The condition of their bodies when returned by the British authorities to their families supports this assertion. Medical examinations of the three bodies revealed broken bones and abrasions consistent with prolonged assaults and bullet wounds to the head and bodies. There were extensive signs of discolouring. A military doctor claimed that large staining could occur, and this would depend on the way the bodies had been lying. He also said that Clancy had been hit with up to five bullets, which made eight wounds; Dick McKee had three wounds caused by two bullets. He said McKee had no bayonet wounds, but there was a bullet lodged underneath his skin on the right of his chest. Clune, he said, had nine wounds caused by seven bullets. T. Ryle Dwyer also states that David Neligan was adamant that they had not been bayoneted.

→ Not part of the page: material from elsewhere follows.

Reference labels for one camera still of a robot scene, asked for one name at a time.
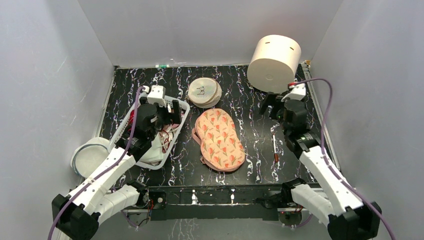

His employer Edward McLysaght took charge of the body when the authorities released it. He had the body medically examined. The examination proved that Clune was shot 13 times in the chest. Clune's body was brought home to Co. Clare for burial. His coffin was draped with the Irish flag, but when a British officer objected to it, Canon Slattery, the presiding priest, complied and removed it. He is buried in Quin Abbey near his ancestors. A book titled Death in the Castle: Three murders in Dublin Castle 1920, written by Sean O'Mahony, and published by 1916–1921 Club records both the life and deaths of the three Republicans.

There is a road in Dublin, close to the Phoenix Park called Conor Clune Road and another called Clune Road in Finglas.